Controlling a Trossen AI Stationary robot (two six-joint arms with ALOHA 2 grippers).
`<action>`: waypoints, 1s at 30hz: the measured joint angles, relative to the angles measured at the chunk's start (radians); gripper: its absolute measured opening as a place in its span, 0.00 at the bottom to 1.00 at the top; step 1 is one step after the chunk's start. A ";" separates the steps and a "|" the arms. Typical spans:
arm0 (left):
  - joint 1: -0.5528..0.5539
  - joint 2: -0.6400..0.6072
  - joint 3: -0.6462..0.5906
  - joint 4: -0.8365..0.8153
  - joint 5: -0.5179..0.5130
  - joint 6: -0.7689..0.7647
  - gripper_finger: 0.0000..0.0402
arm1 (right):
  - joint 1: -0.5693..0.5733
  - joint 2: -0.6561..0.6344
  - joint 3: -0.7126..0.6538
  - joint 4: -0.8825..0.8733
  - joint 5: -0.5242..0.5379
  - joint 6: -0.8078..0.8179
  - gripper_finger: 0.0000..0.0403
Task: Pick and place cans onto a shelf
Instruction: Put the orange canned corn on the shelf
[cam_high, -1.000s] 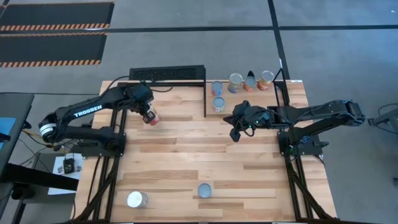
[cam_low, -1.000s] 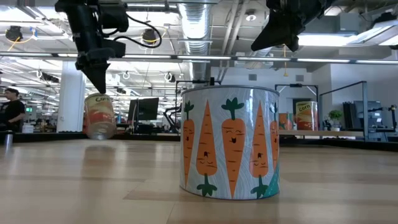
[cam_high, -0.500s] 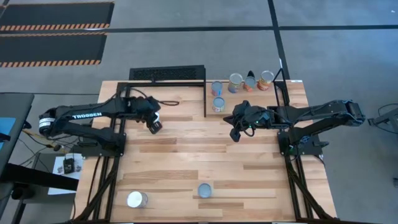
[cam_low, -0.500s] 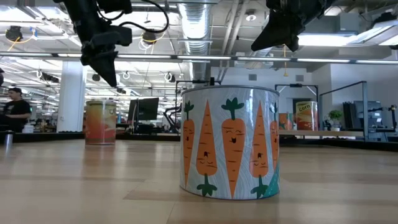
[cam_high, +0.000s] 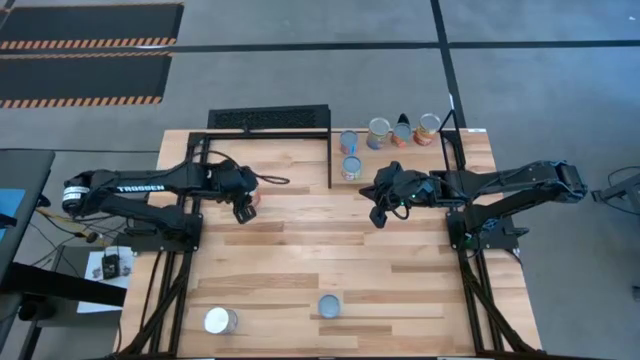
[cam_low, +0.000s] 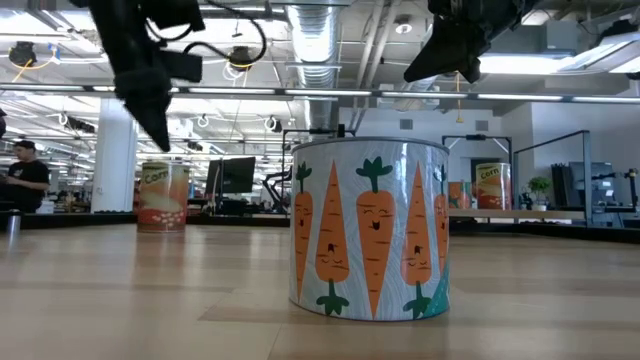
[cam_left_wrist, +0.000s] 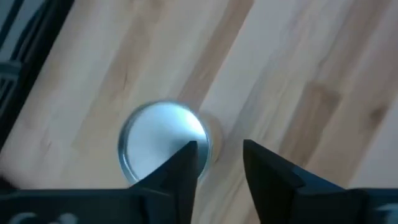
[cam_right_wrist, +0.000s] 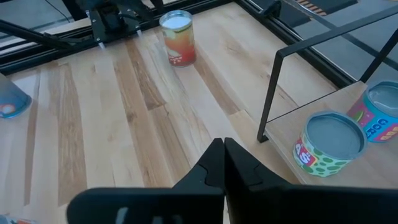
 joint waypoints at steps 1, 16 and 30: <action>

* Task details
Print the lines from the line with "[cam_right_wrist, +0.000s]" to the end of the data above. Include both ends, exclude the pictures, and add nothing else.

* Solution to this problem
[cam_right_wrist, +0.000s] 
 joint waypoints at steps 1, 16 and 30: <action>

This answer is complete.